Exercise requirements: Using the listing below, say how many of its lines hold "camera". Offer nothing beyond the number.
*** Dataset excerpt ***
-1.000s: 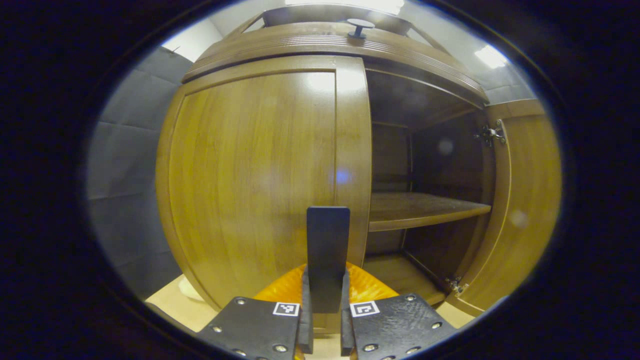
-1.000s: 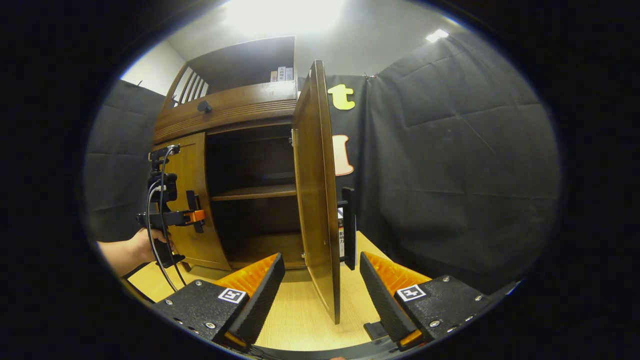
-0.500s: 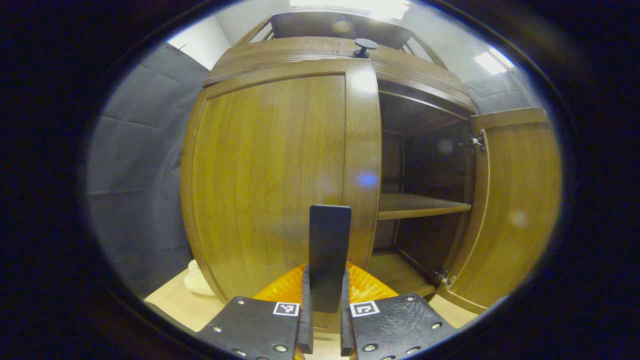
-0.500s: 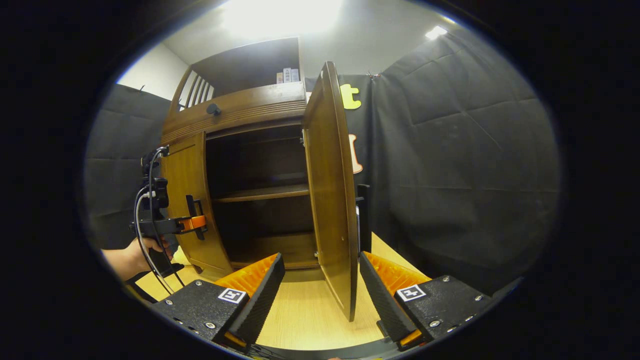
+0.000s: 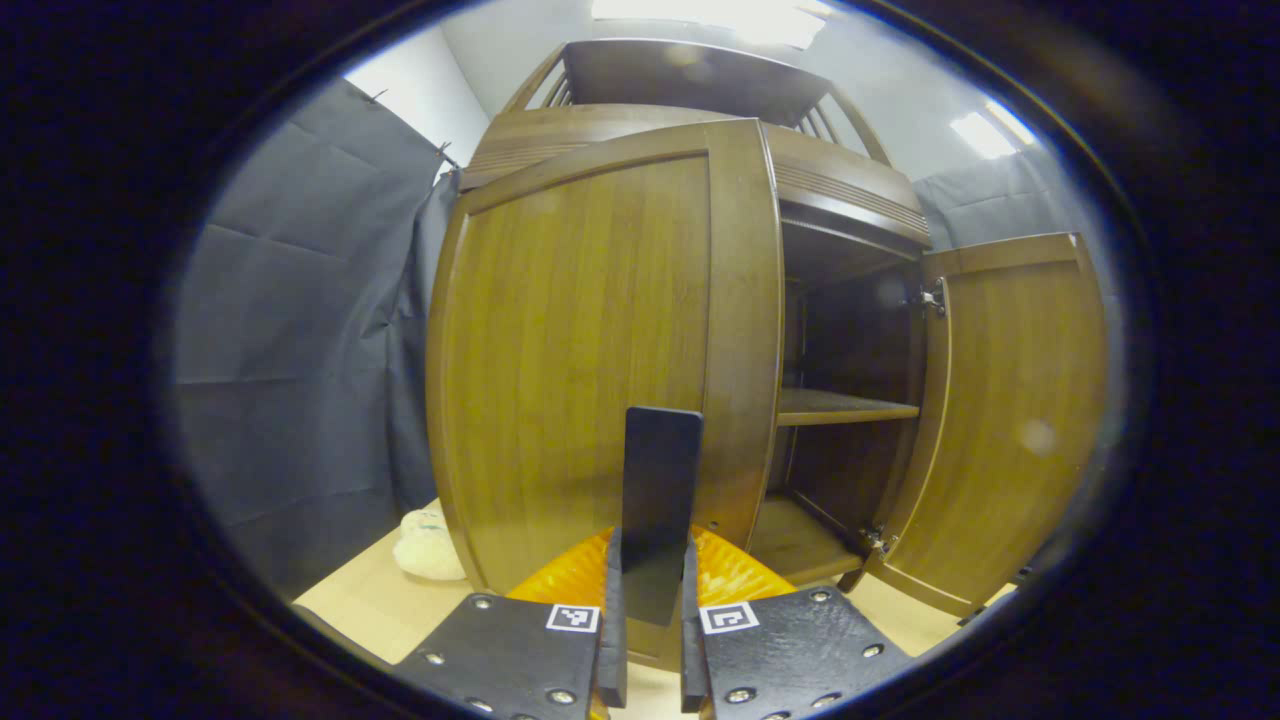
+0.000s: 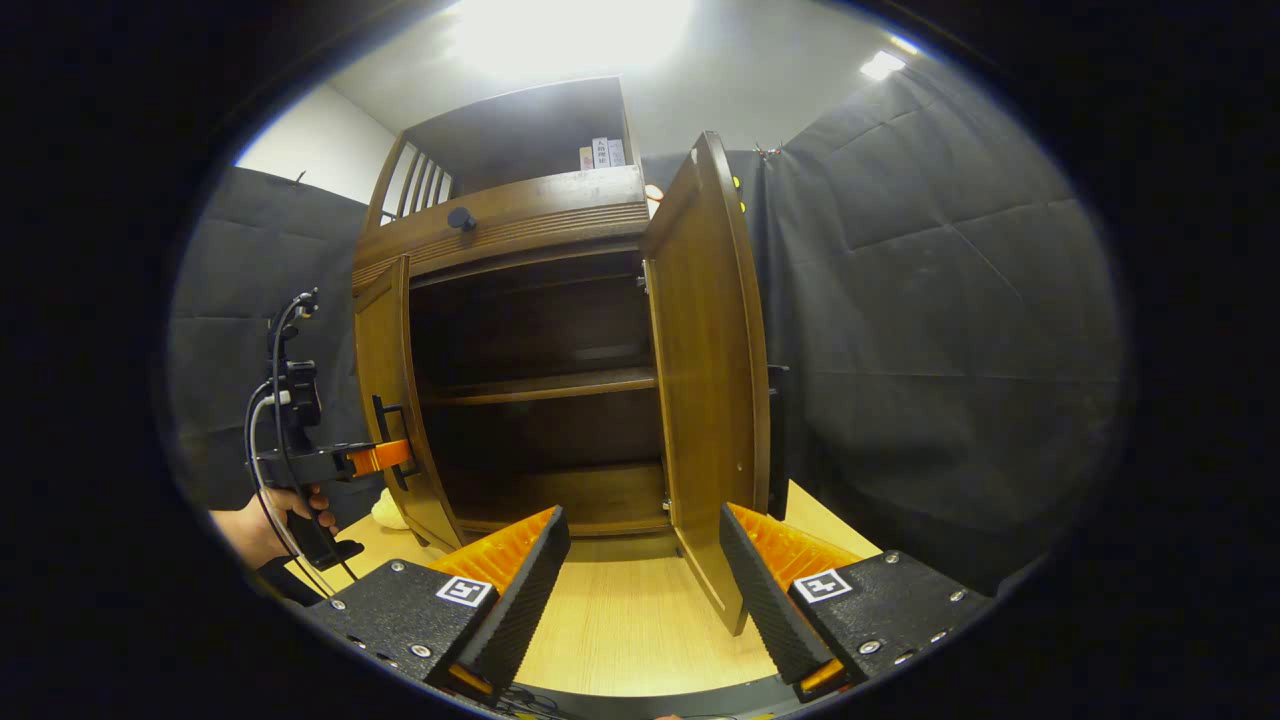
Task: Open the right door of the double-door shoe cabinet with the right hand, and open the left door with the left hand.
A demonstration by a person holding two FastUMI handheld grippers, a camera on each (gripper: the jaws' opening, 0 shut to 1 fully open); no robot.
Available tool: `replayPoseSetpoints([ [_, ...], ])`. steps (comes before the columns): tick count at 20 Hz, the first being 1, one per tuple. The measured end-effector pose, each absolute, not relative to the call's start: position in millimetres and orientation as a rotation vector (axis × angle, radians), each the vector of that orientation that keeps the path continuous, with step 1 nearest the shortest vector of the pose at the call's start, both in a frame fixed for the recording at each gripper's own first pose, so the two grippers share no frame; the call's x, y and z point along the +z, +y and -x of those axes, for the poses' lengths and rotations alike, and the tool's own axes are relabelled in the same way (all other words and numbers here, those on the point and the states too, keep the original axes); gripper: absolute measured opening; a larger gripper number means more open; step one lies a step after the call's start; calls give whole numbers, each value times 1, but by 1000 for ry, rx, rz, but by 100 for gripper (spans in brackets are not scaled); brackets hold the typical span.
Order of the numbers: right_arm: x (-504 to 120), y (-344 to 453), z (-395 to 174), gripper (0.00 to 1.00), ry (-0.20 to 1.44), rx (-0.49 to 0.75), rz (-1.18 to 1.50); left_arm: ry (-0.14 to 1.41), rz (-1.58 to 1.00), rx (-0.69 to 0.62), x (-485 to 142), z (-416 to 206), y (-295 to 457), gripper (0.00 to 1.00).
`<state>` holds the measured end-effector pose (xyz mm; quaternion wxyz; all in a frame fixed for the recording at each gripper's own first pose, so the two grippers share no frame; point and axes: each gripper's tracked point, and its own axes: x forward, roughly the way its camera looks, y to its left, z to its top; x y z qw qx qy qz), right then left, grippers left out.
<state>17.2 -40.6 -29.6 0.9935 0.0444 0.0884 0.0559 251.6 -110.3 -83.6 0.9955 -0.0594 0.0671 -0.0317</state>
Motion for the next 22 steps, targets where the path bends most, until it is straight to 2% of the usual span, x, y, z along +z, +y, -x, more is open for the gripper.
replayPoseSetpoints([
  [9,-22,-1,-5,93,161,169,-70,121,120,-49,-80,-204,-70,22],
  [10,-21,3,-7,93,159,175,-66,120,120,-48,-80,-201,-67,14],
  [18,-22,26,1,93,161,220,-61,123,127,-3,-81,-173,-17,14],
  [22,-20,36,2,94,159,236,-57,124,101,29,-80,-163,6,19],
])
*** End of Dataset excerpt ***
Final answer: 2